Few things beat patching, yet on industrial control systems patching is often delayed and delayed and delayed until some event forces the owner’s hand. Antivirus is often used as a stop-gap measure to delay patching. This is often not a very good approach.
Recently we made the news when someone attempted to spearfish us (and no, they did not succeed). What was quite interesting about the malware was that only 7 out of 42 antivirus products used on VirusTotal initially recognized the attachment sent to us as malicious. More antivirus companies have joined the ranks, but still only 62% detect it. The file that the email attachment downloads is still only recognized by 3 out of 42. Notably, Symantec and McAfee still don’t recognize it as malicious.

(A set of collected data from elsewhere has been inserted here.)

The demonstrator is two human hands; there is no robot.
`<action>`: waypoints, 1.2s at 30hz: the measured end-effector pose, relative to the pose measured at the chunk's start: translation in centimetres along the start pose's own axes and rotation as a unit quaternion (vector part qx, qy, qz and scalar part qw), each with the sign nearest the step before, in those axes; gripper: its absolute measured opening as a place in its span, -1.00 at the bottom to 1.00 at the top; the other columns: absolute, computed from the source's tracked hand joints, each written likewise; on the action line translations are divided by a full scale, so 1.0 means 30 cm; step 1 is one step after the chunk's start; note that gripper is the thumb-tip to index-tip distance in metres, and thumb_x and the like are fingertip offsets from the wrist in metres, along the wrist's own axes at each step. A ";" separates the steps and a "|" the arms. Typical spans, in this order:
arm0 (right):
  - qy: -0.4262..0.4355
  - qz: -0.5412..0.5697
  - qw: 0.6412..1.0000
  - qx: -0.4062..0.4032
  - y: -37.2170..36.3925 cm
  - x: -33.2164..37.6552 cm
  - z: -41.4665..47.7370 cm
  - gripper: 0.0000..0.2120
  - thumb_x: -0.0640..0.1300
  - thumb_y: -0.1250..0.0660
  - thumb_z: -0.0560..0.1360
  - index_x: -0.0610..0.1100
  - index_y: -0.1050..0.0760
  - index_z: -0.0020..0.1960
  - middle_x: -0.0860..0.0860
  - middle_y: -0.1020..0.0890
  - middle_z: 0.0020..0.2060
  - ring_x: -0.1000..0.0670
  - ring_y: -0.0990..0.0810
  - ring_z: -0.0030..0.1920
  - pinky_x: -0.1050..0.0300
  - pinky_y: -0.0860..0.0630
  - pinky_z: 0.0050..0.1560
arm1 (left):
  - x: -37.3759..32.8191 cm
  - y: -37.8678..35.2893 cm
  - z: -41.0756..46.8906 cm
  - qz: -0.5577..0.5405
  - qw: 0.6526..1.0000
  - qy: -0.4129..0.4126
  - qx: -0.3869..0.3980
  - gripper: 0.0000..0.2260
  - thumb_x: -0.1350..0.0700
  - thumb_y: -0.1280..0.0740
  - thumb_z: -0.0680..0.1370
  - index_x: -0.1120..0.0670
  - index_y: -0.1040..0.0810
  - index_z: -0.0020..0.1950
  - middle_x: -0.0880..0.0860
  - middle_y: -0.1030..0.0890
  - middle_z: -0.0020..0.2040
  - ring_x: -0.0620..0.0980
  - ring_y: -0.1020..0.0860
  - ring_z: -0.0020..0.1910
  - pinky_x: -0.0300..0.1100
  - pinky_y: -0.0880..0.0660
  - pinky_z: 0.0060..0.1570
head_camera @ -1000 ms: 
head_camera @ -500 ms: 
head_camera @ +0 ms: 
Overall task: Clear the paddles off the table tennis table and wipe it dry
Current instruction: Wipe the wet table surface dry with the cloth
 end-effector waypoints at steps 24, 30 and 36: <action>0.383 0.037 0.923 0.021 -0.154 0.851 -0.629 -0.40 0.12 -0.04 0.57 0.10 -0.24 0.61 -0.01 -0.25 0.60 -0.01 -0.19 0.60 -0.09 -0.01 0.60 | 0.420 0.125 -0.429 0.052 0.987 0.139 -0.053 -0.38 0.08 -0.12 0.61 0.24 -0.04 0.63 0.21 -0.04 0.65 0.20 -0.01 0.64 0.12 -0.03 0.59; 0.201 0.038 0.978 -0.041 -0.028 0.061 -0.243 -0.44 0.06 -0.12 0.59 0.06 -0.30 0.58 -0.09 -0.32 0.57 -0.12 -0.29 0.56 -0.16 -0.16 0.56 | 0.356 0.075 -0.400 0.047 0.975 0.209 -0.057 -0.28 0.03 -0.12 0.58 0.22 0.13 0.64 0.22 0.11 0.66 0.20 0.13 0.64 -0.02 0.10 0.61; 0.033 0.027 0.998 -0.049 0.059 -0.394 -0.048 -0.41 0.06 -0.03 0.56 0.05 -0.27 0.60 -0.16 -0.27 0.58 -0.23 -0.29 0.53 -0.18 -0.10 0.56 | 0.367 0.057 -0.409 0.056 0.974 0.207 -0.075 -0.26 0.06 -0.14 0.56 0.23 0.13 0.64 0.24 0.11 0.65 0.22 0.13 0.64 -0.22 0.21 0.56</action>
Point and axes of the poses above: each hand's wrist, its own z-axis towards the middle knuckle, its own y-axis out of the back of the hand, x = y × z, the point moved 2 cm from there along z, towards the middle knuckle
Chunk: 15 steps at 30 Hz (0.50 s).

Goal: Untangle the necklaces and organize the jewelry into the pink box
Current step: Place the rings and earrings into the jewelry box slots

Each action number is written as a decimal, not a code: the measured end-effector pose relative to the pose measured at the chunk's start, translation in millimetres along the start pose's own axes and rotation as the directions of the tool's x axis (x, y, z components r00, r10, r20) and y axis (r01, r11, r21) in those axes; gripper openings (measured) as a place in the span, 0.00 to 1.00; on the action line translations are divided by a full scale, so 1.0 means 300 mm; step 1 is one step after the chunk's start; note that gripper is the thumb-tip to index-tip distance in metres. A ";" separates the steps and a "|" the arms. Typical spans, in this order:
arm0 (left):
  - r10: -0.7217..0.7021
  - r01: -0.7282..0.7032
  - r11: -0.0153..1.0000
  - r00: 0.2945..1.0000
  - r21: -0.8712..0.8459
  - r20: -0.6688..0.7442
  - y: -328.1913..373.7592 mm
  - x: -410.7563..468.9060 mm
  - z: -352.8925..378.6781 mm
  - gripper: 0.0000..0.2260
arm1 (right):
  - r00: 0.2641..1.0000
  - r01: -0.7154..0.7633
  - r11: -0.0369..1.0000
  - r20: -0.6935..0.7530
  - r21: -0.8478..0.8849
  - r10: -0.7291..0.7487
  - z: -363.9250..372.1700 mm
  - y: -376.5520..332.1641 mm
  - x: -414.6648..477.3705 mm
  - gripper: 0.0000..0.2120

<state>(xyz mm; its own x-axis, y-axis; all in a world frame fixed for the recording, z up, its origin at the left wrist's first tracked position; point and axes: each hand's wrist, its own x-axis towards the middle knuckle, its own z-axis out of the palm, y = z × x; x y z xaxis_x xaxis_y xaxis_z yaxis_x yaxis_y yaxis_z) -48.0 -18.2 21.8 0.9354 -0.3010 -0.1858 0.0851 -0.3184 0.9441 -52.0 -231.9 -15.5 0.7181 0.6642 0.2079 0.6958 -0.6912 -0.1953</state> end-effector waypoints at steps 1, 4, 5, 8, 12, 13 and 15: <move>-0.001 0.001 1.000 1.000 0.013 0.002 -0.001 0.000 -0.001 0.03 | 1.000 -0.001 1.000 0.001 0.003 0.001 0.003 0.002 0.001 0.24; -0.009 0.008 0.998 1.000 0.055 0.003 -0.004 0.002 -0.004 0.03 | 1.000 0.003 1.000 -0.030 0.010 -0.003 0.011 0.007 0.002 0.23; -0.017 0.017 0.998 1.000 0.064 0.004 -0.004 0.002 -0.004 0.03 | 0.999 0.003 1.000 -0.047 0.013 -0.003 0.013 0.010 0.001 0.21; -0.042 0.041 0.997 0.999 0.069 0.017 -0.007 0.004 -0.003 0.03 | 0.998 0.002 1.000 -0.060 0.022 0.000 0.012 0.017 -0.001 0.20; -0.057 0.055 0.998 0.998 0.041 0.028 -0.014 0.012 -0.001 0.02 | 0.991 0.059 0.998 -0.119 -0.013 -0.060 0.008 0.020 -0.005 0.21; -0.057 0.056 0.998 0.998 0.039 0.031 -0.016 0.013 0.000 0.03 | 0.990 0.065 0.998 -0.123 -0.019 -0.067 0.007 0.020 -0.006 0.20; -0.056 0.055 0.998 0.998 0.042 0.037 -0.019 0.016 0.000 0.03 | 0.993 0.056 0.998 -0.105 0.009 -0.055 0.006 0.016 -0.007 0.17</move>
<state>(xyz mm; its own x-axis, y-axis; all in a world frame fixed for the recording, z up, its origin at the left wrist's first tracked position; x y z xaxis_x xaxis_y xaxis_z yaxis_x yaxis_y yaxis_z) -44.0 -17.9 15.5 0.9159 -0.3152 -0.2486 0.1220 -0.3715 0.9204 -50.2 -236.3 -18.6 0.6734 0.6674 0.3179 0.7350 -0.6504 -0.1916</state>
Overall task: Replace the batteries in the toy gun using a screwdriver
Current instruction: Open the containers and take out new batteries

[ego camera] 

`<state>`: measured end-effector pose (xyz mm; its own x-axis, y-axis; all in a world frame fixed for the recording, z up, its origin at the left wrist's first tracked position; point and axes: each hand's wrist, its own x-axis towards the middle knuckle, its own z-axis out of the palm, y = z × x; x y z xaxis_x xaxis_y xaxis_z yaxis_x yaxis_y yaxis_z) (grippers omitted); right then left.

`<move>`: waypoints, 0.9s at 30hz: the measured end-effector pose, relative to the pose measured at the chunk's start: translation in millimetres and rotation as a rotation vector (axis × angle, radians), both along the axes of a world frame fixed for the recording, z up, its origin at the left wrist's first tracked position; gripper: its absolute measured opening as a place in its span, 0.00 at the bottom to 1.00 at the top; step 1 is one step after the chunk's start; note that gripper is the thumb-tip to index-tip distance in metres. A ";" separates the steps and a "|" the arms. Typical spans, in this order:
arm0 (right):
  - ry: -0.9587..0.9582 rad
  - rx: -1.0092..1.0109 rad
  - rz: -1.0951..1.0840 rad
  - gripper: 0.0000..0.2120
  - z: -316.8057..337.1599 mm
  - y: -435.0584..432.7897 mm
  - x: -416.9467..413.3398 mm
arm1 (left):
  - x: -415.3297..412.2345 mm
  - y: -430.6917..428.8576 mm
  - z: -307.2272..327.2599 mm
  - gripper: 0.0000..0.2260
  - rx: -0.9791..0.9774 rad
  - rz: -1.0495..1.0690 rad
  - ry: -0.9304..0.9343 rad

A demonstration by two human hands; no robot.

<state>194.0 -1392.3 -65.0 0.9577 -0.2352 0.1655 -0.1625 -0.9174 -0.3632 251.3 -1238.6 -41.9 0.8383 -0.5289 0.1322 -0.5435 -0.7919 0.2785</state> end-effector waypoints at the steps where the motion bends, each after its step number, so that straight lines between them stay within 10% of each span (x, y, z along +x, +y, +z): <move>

Antivirus is incredibly easy to circumvent. Plenty of automated tools exist to change a program’s signature just enough to get around antivirus.
Access to source code shows just how easy it is. I often use the tool netcat in network assessments. Netcat is recognized by most antivirus software as malicious and it is quickly quarantined if I need to use it on a system, for example during a penetration test. I compiled my own copy with nothing more than passing some optimization flags to a compiler. My special netcat binary for Windows is recognized by 0 out of 42 vendors, and lets me maintain access for the pen-test.
So don’t forget to patch. It may just save your control system network.